O Papa Leão XIV defendeu a adoção de instrumentos normativos para conter efeitos nocivos do poder tecnológico e alertou para a concentração da inovação em agentes privados transnacionais. A posição consta da encíclica Magnifica humanitas, sobre a salvaguarda da pessoa humana na era da IA, apresentada pelo Vaticano nesta segunda-feira, 25.
No documento, o Papa afirma que a digitalização, a IA e a robótica estão transformando o mundo de forma rápida e profunda.
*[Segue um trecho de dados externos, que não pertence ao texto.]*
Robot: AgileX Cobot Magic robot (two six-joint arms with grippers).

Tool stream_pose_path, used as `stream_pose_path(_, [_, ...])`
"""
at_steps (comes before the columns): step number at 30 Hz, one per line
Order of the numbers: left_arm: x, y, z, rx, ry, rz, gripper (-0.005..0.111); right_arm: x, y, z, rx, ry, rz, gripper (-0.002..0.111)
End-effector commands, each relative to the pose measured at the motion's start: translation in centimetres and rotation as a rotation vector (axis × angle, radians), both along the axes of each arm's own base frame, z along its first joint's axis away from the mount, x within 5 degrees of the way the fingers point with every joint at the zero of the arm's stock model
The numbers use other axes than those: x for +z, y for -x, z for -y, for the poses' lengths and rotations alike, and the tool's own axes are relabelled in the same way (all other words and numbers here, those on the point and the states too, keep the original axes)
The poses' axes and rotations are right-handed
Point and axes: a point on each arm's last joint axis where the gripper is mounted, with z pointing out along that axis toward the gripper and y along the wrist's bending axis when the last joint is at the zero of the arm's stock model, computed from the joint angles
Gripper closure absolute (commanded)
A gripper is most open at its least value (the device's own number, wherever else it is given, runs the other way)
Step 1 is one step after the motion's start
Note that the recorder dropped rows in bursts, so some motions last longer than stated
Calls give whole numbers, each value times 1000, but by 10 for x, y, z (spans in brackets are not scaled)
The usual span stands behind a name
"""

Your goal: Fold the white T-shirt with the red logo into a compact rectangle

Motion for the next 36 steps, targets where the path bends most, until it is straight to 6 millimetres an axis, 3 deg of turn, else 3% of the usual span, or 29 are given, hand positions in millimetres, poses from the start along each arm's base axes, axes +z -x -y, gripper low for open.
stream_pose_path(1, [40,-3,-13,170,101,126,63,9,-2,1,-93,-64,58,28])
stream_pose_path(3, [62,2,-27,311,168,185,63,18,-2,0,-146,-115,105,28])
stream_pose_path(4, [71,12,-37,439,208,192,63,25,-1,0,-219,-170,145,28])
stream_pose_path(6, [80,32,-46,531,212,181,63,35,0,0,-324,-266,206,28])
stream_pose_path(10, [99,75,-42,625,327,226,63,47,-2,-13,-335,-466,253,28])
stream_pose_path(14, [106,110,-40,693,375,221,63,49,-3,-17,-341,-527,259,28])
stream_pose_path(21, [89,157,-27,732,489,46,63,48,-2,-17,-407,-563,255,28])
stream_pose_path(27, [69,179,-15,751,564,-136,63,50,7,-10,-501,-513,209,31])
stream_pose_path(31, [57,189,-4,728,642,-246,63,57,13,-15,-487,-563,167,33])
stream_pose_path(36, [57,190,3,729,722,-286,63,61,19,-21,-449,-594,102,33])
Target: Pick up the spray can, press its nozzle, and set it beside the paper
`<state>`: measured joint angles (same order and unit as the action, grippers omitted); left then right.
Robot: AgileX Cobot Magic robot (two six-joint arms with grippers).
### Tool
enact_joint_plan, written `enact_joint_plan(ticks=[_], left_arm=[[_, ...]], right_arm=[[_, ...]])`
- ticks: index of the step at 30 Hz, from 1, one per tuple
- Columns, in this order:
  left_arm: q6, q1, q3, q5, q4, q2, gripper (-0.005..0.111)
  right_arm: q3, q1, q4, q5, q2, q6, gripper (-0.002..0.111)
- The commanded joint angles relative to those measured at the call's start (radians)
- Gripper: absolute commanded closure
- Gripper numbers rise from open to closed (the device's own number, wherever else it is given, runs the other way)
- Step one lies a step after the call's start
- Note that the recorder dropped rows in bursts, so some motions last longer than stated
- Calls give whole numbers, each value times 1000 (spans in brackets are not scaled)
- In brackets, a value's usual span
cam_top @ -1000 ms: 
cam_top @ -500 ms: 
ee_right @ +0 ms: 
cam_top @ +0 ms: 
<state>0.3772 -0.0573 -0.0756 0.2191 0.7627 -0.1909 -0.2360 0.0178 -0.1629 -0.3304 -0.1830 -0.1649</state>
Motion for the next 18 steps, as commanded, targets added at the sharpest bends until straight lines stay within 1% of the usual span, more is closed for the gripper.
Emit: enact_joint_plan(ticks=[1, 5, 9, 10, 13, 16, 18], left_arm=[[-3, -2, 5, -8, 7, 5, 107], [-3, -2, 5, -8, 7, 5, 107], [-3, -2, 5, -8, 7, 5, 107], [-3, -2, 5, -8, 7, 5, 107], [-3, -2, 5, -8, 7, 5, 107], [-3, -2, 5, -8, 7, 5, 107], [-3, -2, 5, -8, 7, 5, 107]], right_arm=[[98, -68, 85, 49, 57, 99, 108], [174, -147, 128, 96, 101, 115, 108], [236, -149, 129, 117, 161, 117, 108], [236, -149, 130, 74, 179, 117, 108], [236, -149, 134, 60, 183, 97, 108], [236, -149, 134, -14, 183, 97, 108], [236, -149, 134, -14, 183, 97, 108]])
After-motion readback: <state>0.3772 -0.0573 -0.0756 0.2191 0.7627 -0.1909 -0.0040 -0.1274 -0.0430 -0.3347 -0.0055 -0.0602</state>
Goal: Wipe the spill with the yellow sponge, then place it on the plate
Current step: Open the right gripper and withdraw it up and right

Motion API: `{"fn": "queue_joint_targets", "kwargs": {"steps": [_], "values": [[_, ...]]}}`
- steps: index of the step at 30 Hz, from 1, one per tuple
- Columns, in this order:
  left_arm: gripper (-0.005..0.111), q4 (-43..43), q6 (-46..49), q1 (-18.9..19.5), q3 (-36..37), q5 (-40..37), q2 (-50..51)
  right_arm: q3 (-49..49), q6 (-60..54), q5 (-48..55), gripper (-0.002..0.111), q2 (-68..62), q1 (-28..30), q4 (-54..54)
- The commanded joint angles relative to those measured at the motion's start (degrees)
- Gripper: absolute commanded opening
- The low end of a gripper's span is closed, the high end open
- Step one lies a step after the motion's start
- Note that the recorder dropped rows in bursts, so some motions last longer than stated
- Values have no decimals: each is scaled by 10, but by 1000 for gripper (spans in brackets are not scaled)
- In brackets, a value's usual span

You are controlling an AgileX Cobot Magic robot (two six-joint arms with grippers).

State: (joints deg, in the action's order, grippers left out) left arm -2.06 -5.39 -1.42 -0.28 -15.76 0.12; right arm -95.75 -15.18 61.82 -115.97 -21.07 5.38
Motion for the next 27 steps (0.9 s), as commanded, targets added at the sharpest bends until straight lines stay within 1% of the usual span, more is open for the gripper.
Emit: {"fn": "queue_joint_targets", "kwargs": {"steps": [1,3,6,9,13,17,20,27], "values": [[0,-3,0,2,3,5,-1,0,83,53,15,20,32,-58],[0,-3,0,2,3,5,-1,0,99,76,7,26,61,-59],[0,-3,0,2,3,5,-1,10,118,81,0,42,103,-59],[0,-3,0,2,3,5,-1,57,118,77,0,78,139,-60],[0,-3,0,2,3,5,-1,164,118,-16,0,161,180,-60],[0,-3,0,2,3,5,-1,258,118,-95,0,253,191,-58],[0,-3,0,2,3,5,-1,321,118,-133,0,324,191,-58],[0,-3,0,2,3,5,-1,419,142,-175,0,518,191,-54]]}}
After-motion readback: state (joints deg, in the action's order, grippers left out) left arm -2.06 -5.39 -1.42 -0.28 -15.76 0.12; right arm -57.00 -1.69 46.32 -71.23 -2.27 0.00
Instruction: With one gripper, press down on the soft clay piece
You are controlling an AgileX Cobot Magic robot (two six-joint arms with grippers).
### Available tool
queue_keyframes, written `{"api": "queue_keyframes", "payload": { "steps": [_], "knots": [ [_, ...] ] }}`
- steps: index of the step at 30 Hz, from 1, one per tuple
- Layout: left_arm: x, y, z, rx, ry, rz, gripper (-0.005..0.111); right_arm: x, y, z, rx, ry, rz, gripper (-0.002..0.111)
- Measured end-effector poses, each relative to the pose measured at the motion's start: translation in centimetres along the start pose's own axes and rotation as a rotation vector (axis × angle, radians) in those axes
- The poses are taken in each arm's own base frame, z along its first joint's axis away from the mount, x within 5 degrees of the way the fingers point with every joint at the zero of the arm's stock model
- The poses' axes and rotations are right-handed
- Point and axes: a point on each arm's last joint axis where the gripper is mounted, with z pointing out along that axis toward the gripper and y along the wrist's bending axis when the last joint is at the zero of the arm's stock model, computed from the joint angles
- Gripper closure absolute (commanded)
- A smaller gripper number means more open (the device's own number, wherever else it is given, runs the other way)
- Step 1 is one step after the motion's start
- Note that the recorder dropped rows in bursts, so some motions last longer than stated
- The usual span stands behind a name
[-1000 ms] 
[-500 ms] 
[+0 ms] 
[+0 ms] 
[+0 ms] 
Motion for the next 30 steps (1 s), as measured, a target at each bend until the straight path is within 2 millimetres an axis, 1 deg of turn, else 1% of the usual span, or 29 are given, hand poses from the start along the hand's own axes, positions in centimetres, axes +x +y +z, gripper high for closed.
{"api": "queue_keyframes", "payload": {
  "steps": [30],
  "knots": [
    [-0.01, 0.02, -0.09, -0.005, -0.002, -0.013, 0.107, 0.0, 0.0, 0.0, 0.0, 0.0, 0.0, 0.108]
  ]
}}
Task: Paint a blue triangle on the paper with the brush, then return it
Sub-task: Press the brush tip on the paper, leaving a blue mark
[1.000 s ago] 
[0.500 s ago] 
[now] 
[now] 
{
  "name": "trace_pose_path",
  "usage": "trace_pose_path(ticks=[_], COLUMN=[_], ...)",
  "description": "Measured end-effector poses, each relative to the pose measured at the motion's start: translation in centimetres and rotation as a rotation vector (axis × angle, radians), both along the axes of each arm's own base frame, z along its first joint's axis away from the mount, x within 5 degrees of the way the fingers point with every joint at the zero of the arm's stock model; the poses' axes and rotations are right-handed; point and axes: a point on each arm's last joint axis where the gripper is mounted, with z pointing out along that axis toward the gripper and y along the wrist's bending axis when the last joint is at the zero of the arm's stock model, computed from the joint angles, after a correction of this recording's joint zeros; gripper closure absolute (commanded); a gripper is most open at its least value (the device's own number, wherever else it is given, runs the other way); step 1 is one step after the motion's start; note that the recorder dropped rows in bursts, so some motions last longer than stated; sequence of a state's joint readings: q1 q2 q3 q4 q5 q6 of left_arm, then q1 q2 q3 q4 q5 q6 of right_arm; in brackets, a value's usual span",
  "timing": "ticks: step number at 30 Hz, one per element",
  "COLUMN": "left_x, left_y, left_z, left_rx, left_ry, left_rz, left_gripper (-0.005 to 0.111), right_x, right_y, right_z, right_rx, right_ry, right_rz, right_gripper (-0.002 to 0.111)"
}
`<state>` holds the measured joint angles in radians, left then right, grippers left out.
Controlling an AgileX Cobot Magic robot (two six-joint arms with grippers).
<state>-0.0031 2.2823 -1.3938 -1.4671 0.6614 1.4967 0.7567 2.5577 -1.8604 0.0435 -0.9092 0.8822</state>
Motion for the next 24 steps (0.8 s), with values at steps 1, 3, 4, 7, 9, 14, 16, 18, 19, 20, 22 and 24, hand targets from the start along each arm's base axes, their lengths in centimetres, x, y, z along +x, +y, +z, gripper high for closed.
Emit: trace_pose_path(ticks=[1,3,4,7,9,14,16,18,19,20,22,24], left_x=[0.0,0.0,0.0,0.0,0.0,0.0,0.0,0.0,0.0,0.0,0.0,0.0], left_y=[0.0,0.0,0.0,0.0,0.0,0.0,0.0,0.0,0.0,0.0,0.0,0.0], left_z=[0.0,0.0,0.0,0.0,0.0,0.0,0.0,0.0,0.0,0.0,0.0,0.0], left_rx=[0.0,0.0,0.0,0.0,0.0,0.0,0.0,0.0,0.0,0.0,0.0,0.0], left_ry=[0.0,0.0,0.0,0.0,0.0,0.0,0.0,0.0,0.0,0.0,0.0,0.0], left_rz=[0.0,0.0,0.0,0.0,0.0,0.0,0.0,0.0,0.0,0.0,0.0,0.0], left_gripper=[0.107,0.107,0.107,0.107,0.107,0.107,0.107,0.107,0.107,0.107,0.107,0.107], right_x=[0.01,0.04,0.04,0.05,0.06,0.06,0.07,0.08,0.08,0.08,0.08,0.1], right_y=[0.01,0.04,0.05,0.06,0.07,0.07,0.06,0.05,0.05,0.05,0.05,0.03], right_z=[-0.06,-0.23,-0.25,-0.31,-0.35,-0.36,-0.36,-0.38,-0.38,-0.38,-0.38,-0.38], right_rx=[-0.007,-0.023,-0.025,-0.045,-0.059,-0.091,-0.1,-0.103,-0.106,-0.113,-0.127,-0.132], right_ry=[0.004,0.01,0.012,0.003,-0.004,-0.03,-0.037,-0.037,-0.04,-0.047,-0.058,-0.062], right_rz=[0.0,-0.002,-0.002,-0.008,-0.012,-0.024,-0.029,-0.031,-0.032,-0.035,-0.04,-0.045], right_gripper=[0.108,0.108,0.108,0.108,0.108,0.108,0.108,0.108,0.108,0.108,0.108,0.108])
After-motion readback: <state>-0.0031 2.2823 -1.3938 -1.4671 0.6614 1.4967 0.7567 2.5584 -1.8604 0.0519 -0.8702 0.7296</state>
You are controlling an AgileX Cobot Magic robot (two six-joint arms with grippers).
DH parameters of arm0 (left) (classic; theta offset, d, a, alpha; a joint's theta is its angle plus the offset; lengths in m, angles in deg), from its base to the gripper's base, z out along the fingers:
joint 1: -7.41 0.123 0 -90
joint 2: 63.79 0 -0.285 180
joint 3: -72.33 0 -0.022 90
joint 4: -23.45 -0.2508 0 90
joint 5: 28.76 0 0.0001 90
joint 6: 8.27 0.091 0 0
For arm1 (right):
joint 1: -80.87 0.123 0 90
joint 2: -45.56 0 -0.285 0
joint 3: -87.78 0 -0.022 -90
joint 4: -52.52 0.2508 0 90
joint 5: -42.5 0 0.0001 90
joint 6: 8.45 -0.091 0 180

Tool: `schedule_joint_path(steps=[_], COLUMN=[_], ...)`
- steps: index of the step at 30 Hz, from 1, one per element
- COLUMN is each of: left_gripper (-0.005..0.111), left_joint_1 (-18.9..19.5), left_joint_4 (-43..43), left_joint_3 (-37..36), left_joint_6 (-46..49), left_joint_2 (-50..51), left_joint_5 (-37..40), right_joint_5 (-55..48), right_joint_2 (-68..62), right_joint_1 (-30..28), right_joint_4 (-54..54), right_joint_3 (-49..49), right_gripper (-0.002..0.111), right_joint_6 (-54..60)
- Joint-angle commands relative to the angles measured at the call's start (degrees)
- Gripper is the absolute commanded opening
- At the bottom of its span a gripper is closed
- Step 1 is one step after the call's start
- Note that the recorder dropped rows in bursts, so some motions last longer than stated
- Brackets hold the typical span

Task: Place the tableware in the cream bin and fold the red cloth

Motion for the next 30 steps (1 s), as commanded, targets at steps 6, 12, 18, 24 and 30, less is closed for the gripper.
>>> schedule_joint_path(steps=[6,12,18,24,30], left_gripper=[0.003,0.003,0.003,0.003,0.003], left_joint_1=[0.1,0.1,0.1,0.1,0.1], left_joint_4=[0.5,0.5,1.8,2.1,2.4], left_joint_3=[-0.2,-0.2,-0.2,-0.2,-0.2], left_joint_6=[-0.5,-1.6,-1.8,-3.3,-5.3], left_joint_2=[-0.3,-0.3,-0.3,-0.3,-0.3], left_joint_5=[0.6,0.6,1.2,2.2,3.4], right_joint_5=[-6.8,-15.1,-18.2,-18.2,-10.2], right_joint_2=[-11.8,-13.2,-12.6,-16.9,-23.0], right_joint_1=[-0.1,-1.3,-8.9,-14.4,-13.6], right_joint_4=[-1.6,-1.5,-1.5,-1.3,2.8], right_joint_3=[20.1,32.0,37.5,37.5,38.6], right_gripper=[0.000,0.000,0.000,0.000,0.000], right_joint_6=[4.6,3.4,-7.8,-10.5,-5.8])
O texto reconhece que o desenvolvimento tecnológico contribuiu para melhorar condições de vida, mas também aponta que instrumentos não orientados ao bem podem causar danos.
A encíclica sustenta que “é necessário adotar instrumentos normativos adequados” para salvaguardar a justiça e conter efeitos nocivos do poder tecnológico. A questão não se limita à regulamentação, pois também envolve a identificação de quem detém esse poder e para quais fins ele é orientado.
Poder privado
Leão XIV afirma que, no passado, os Estados tinham papel predominante na orientação da inovação. Hoje, segundo a encíclica, “os principais motores do desenvolvimento são sujeitos privados, frequentemente transnacionais”, com recursos e capacidades de intervenção superiores aos de muitos governos.
O documento avalia que o poder tecnológico assumiu uma identidade predominantemente privada, o que o torna mais difícil de discernir, gerir e orientar para o bem comum. Ele também afirma que as novas tecnologias já moldam processos de decisão e incidem sobre o imaginário coletivo.
IA e Doutrina Social
A encíclica enquadra a IA como uma transformação que interpela a Doutrina Social da Igreja, e a afirma que a IA não deve ser tratada como um tema acessório ou apenas como emergência a administrar, mas como uma mudança que exige desenvolvimento das categorias sociais da Igreja.
Leão XIV também afirma que a tecnologia não é neutra na prática, porque carrega o rosto de quem a concebe, financia, regula e utiliza. Para o Papa, a escolha central não está entre aceitar ou recusar a tecnologia, mas entre orientá-la ao domínio ou à convivência fraterna.
Dignidade humana
O documento defende que a era da IA exige avaliação de impacto humano e social, inclusão dos mais frágeis, alfabetização digital e pesquisa orientada à justiça e à paz. A encíclica também afirma que a dignidade humana corre o risco de ser ofuscada por novas formas de desumanização.